## INSTRUCTIONS FOR THE TASK
Write the full listing out again, keeping every line exactly as it is.
-=-=-=-=-
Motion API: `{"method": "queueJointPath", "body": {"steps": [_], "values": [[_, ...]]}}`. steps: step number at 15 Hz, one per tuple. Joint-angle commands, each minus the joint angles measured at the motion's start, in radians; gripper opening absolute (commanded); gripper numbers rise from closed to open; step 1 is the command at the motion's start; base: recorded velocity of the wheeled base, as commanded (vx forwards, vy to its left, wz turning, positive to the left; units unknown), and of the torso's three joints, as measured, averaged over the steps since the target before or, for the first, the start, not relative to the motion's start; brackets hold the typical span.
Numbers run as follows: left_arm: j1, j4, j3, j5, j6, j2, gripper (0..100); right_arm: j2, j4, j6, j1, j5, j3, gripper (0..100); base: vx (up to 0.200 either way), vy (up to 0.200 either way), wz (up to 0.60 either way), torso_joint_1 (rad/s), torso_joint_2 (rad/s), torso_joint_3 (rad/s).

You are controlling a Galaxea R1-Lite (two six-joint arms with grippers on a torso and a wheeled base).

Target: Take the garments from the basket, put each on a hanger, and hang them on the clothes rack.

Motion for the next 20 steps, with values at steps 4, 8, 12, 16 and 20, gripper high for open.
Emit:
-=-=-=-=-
## ANSWER BELOW
Motion API: `{"method": "queueJointPath", "body": {"steps": [_], "values": [[_, ...]]}}`. steps: step number at 15 Hz, one per tuple. Joint-angle commands, each minus the joint angles measured at the motion's start, in radians; gripper opening absolute (commanded); gripper numbers rise from closed to open; step 1 is the command at the motion's start; base: recorded velocity of the wheeled base, as commanded (vx forwards, vy to its left, wz turning, positive to the left; units unknown), and of the torso's three joints, as measured, averaged over the steps since the target before or, for the first, the start, not relative to the motion's start; brackets hold the typical span.
Numbers run as follows: left_arm: j1, j4, j3, j5, j6, j2, gripper (0..100); right_arm: j2, j4, j6, j1, j5, j3, gripper (0..100); base: vx (up to 0.200 either way), vy (up to 0.200 either way), wz (up to 0.60 either way), torso_joint_1 (rad/s), torso_joint_2 (rad/s), torso_joint_3 (rad/s).

You are controlling a Galaxea R1-Lite (two six-joint arms with grippers on a torso and a wheeled base).

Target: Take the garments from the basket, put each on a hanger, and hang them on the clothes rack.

Motion for the next 20 steps, with values at steps 4, 8, 12, 16 and 20, gripper high for open.
Emit:

Nothing else remains to be done in this exercise.